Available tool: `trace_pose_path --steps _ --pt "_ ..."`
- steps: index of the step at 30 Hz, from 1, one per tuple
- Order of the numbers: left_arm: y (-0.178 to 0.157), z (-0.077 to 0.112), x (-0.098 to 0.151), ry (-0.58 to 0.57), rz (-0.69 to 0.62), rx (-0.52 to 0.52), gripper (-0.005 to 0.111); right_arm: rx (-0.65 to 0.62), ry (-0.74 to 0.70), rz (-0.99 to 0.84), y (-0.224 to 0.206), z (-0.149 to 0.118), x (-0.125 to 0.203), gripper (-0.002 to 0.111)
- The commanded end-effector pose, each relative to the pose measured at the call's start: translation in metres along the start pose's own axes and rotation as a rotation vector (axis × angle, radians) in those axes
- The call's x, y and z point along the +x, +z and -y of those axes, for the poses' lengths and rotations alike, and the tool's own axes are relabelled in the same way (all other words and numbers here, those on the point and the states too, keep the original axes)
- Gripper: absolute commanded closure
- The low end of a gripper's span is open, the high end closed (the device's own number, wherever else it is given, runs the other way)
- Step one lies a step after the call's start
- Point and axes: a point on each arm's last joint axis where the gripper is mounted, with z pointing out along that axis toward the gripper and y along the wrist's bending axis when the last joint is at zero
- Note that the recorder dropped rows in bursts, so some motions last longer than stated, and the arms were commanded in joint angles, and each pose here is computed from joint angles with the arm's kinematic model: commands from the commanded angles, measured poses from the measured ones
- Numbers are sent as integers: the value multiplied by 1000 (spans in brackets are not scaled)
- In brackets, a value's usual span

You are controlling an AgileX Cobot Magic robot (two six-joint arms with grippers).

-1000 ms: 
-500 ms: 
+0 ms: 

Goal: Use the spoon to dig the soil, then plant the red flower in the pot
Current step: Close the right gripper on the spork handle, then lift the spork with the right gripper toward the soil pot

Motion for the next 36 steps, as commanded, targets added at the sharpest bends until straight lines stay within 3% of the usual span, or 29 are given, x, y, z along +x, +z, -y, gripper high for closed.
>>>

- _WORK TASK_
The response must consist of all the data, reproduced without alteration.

- _OUTPUT FOR THIS EXERCISE_
Available tool: `trace_pose_path --steps _ --pt "_ ..."`
- steps: index of the step at 30 Hz, from 1, one per tuple
- Order of the numbers: left_arm: y (-0.178 to 0.157), z (-0.077 to 0.112), x (-0.098 to 0.151), ry (-0.58 to 0.57), rz (-0.69 to 0.62), rx (-0.52 to 0.52), gripper (-0.005 to 0.111); right_arm: rx (-0.65 to 0.62), ry (-0.74 to 0.70), rz (-0.99 to 0.84), y (-0.224 to 0.206), z (-0.149 to 0.118), x (-0.125 to 0.203), gripper (-0.002 to 0.111)
- The commanded end-effector pose, each relative to the pose measured at the call's start: translation in metres along the start pose's own axes and rotation as a rotation vector (axis × angle, radians) in those axes
- The call's x, y and z point along the +x, +z and -y of those axes, for the poses' lengths and rotations alike, and the tool's own axes are relabelled in the same way (all other words and numbers here, those on the point and the states too, keep the original axes)
- Gripper: absolute commanded closure
- The low end of a gripper's span is open, the high end closed (the device's own number, wherever else it is given, runs the other way)
- Step one lies a step after the call's start
- Point and axes: a point on each arm's last joint axis where the gripper is mounted, with z pointing out along that axis toward the gripper and y along the wrist's bending axis when the last joint is at zero
- Note that the recorder dropped rows in bursts, so some motions last longer than stated, and the arms were commanded in joint angles, and each pose here is computed from joint angles with the arm's kinematic model: commands from the commanded angles, measured poses from the measured ones
- Numbers are sent as integers: the value multiplied by 1000 (spans in brackets are not scaled)
- In brackets, a value's usual span

You are controlling an AgileX Cobot Magic robot (two six-joint arms with grippers).

-1000 ms: 
-500 ms: 
+0 ms: 

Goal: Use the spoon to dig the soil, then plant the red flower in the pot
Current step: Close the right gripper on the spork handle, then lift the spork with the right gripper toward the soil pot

Motion for the next 36 steps, as commanded, targets added at the sharpest bends until straight lines stay within 3% of the usual span, or 29 are given, x, y, z along +x, +z, -y, gripper high for closed.
>>>

Nothing more is needed for this answer.